**DATA FOR PROCESSING:**
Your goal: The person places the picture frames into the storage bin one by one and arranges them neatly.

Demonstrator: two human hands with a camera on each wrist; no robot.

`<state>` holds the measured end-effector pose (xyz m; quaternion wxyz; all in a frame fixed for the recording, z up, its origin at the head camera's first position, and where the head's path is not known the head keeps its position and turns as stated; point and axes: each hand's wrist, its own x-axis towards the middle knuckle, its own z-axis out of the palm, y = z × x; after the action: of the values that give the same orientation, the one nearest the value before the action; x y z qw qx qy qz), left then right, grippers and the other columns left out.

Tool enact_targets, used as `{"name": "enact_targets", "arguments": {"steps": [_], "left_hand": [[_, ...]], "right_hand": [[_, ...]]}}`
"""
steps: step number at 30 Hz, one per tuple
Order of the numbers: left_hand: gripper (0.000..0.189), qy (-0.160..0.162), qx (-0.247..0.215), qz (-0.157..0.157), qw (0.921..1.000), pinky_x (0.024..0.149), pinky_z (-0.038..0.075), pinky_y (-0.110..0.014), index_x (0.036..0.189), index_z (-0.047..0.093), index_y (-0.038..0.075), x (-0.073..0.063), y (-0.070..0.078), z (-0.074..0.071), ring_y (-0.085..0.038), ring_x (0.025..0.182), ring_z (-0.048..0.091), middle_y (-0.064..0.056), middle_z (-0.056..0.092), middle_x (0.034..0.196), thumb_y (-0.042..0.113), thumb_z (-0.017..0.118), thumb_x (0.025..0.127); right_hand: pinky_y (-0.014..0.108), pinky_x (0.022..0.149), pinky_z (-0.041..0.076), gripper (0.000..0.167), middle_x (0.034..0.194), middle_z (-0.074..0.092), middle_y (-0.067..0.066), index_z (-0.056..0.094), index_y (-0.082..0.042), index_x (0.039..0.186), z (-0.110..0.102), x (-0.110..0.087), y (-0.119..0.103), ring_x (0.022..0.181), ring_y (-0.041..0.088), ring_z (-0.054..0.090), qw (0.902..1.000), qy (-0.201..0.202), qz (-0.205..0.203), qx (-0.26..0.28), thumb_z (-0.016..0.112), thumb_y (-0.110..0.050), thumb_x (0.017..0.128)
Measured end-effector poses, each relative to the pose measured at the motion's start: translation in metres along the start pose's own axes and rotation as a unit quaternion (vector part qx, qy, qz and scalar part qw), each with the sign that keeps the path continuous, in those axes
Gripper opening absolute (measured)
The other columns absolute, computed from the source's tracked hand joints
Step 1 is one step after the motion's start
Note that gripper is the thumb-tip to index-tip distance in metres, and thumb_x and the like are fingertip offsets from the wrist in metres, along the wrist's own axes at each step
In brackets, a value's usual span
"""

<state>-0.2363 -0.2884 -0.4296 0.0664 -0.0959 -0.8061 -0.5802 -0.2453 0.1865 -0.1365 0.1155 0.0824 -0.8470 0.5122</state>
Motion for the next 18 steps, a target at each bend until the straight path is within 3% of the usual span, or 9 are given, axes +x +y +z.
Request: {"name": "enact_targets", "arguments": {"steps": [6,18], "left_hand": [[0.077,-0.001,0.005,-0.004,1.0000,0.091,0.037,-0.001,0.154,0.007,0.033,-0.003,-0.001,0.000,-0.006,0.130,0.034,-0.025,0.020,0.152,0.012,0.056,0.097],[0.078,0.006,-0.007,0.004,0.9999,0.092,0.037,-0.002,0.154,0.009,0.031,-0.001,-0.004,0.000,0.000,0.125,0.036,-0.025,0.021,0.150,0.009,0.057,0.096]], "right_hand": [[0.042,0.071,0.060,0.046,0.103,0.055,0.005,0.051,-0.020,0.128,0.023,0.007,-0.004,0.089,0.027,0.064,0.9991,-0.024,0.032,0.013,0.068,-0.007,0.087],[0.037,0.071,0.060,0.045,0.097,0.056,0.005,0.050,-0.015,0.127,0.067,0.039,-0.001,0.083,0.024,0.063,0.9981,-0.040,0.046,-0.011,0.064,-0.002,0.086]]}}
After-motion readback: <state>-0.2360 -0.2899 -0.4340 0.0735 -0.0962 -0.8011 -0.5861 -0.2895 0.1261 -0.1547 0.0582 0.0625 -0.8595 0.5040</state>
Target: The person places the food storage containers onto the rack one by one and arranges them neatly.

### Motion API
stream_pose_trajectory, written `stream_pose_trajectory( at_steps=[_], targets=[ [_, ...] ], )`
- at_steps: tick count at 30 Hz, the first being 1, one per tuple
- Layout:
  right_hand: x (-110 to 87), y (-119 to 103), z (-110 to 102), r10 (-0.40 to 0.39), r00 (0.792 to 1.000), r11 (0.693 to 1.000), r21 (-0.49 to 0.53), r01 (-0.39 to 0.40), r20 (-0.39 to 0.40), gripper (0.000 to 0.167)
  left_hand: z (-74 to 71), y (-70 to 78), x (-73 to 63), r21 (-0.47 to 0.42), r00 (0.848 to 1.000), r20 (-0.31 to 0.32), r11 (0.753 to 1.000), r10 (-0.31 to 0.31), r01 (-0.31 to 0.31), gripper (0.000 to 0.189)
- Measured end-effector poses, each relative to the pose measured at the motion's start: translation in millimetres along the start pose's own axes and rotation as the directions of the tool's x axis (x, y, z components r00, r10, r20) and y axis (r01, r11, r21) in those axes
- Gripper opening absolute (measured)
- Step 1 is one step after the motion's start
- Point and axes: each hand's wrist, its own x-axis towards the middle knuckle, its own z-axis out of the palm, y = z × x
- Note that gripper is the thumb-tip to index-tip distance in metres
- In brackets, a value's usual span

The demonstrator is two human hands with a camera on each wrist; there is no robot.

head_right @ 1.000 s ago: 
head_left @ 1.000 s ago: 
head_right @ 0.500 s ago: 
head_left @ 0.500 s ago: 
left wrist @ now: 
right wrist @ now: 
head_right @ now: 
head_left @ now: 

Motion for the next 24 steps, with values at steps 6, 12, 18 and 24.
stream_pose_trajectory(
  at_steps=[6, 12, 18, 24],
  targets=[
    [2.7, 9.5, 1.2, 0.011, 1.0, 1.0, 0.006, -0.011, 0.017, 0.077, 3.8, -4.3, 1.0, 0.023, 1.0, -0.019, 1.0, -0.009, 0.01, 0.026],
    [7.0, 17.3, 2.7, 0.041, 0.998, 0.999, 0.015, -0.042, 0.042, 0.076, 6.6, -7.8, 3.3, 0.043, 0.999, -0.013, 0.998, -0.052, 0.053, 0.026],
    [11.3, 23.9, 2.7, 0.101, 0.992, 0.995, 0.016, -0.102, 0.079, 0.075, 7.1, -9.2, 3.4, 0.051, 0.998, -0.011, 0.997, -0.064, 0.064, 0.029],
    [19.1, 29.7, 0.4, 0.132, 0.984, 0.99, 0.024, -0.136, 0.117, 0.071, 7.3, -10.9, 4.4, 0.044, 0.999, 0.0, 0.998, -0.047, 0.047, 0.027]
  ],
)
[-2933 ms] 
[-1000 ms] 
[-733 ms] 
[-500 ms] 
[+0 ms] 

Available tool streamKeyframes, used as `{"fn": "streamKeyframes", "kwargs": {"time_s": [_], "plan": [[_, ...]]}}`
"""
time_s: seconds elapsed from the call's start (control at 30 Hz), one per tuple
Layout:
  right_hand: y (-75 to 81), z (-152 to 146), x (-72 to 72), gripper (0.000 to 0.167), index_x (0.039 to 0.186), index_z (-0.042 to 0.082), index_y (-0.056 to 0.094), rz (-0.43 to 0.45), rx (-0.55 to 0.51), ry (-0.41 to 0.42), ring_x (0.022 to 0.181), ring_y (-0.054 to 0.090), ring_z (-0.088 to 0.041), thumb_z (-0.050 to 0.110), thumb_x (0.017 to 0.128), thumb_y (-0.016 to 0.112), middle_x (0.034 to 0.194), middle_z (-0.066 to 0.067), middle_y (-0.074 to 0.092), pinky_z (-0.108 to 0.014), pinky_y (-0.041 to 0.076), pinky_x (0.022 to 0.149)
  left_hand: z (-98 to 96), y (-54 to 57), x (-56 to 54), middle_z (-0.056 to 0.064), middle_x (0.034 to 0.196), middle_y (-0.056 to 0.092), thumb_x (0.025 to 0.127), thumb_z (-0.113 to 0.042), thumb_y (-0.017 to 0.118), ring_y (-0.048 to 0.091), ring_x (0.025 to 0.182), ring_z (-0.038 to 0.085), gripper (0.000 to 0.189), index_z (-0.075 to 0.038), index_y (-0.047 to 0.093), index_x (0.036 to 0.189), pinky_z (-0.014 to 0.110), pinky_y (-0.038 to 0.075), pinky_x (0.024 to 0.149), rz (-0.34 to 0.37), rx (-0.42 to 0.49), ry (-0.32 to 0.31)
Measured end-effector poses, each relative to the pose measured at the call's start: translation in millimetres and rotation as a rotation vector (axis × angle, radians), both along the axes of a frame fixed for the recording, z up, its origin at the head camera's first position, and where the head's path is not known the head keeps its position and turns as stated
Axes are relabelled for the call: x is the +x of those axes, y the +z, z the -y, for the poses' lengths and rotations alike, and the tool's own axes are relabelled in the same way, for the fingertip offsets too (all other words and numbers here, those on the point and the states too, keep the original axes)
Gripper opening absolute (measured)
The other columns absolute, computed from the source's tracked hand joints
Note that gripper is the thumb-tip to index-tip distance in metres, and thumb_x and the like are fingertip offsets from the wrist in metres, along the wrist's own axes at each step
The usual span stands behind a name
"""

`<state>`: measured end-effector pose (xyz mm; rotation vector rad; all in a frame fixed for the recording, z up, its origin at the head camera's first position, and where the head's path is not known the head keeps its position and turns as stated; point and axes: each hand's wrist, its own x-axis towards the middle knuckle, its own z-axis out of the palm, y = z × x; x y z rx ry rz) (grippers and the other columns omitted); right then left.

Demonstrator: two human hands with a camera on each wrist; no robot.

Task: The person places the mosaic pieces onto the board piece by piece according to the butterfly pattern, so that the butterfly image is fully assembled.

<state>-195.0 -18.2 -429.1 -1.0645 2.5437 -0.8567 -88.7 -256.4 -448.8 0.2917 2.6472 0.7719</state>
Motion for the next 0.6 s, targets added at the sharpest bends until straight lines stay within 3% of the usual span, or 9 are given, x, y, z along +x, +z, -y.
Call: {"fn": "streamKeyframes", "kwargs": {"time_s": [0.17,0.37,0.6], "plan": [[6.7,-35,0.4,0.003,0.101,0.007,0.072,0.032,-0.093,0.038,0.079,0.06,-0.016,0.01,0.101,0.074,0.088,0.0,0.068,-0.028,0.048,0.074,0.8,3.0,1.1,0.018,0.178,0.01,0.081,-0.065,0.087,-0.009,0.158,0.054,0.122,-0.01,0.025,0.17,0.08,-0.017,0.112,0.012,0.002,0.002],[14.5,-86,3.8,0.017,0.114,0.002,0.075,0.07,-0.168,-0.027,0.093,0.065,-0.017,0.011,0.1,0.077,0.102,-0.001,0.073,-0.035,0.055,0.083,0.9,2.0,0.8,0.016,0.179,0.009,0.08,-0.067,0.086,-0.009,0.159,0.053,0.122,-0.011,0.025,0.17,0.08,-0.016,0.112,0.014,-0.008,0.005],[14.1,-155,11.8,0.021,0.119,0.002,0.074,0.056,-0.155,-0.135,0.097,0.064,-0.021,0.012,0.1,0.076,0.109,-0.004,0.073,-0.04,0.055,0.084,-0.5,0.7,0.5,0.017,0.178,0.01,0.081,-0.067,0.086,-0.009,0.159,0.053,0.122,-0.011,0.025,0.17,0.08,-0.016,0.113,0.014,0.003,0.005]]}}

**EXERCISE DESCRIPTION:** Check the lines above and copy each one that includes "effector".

**RESPONSE AREA:**
`<state>` holds the measured end-effector pose (xyz m; quaternion wxyz; all in a frame fixed for the recording, z up, its origin at the head camera's first position, and where the head's path is not known the head keeps its position and turns as stated; point and axes: each hand's wrist, its own x-axis towards the middle knuckle, its own z-axis out of the palm, y = z × x; after the action: of the values that give the same orientation, the one nearest the value before the action; x y z qw qx qy qz), left then right, grippers and the other columns left out.
Measured end-effector poses, each relative to the pose measured at the motion's start: translation in metres along the start pose's own axes and rotation as a unit quaternion (vector part qx, qy, qz and scalar part qw), each with the sign that keeps the path continuous, in those axes
- Measured end-effector poses, each relative to the pose measured at the motion's start: translation in millimetres along the start pose's own axes and rotation as the directions of the tool's x axis (x, y, z components r00, r10, r20) and y axis (r01, r11, r21) in those axes
Measured end-effector poses, each relative to the pose measured at the call's start: translation in millimetres and rotation as a rotation vector (axis × angle, radians), both along the axes of a frame fixed for the recording, z up, its origin at the head camera's first position, and where the head's path is not known the head keeps its position and turns as stated
`<state>`: measured end-effector pose (xyz mm; rotation vector rad; all in a frame fixed for the recording, z up, its origin at the head camera's first position, and where the head's path is not known the head keeps its position and turns as stated; point and axes: each hand's wrist, its own x-axis towards the middle knuckle, its own z-axis out of the palm, y = z × x; x y z rx ry rz) (grippers and the other columns omitted); right then left.

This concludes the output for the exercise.